HUMAN HEARING EFFECTS BY NOISE AND HAND-ARM VIBRATION ON DISTORTION PRODUCTS OTOACOUSTIC EMISSIONS

2015 
Epidemiological and animal studies point out the synergistic effect of noise and vibration exposure on the hearing threshold shift. The measurement of otoacoustic emissions (OAEs) could be an objective test to be involved as biomarker of early effects on human cochlear functionality. Here a study of the synergistic interaction between noise and hand arm vibration (HAV) has been performed on a group of normoacousic non-exposed volunteers (age range: 25-50 years) in three exposure conditions: 1) exposure to noise only (0-10 kHz 95 dBA white noise by means of a loudspeaker probe in the subject's right ear canal for 3 min), 2) exposure to hand-arm vibration (30 m/s2 rms acceleration level at 60 Hz for 3 min in the right forearm direction), 3) combined exposure to noise (condition 1) and hand-arm vibration (condition 2).
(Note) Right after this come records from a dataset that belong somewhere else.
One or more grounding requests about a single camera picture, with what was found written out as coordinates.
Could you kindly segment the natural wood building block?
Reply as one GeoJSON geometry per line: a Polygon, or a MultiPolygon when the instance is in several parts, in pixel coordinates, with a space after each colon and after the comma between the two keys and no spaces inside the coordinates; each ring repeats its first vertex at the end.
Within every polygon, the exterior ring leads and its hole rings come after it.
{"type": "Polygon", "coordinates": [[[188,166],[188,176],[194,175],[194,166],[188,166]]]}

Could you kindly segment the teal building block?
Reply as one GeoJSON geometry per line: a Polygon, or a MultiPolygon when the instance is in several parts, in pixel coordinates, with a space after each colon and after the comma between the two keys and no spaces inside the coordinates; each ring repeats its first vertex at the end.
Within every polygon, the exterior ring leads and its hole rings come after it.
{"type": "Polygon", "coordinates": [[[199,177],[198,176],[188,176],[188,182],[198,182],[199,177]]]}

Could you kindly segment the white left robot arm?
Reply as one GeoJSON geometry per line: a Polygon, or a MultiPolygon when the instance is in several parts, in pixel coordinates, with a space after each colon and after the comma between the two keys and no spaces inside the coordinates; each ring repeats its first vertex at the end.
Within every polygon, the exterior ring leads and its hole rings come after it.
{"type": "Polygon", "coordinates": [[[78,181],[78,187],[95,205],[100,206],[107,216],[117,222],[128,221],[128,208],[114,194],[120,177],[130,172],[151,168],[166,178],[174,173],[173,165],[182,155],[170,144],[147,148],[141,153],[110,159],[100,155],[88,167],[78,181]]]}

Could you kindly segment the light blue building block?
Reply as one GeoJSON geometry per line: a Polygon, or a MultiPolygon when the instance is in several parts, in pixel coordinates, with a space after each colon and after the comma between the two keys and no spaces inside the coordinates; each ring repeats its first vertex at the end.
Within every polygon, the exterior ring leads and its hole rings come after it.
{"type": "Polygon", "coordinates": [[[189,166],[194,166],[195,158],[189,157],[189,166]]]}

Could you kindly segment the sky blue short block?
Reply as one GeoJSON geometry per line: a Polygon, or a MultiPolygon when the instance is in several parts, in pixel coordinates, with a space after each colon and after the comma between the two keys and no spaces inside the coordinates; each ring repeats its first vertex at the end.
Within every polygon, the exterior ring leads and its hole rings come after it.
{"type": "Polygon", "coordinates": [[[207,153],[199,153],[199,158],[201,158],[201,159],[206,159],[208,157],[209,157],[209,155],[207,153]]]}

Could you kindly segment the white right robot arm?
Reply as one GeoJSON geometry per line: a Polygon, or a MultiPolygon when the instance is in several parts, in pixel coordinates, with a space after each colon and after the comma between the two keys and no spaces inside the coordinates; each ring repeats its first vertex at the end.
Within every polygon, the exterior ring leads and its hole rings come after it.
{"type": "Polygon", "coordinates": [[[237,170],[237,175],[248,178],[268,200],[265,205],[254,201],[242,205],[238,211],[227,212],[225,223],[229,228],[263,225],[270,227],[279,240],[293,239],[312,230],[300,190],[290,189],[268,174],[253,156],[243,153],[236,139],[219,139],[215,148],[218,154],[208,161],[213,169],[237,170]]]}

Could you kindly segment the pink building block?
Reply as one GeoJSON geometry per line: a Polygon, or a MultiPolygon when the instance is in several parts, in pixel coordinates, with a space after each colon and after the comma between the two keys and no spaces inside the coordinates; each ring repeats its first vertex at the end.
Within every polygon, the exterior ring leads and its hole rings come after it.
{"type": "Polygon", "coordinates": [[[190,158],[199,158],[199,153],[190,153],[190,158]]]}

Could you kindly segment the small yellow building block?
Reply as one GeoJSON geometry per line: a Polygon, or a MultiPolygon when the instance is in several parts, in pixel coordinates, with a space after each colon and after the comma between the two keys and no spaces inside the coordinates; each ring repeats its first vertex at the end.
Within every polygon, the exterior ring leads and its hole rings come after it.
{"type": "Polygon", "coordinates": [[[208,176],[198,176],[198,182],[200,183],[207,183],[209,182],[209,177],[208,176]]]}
The experimental procedure involves pre-exposure audiological test (standard broadband audiometry) and acquisition of distortion product OAEs (DPOAEs). Each exposure has been repeated for five times, and DPOAEs have been recorded during each exposure pause. After the last exposure, DPAOEs have been measured at intervals of 10 minutes for three times. A customized filtering method based on wavelet transform has been used to separate the short latency and long latency component of DPOAEs according to their different phase-gradient delay. Differences between pre-exposure and during/post-exposure DPOAEs amplitudes have been computed for each subject, and compared by means of a Student's t test in one third of octave frequency bands. The exposure to noise only is not statistically significant. On the other hand, the combined exposure to noise and HAV and the exposure to only HAV give opposite effects which are statistically significant at mid frequencies. In particular, DPOAE amplitudes decrease after the combined exposure, while they increase after the exposure to vibration only.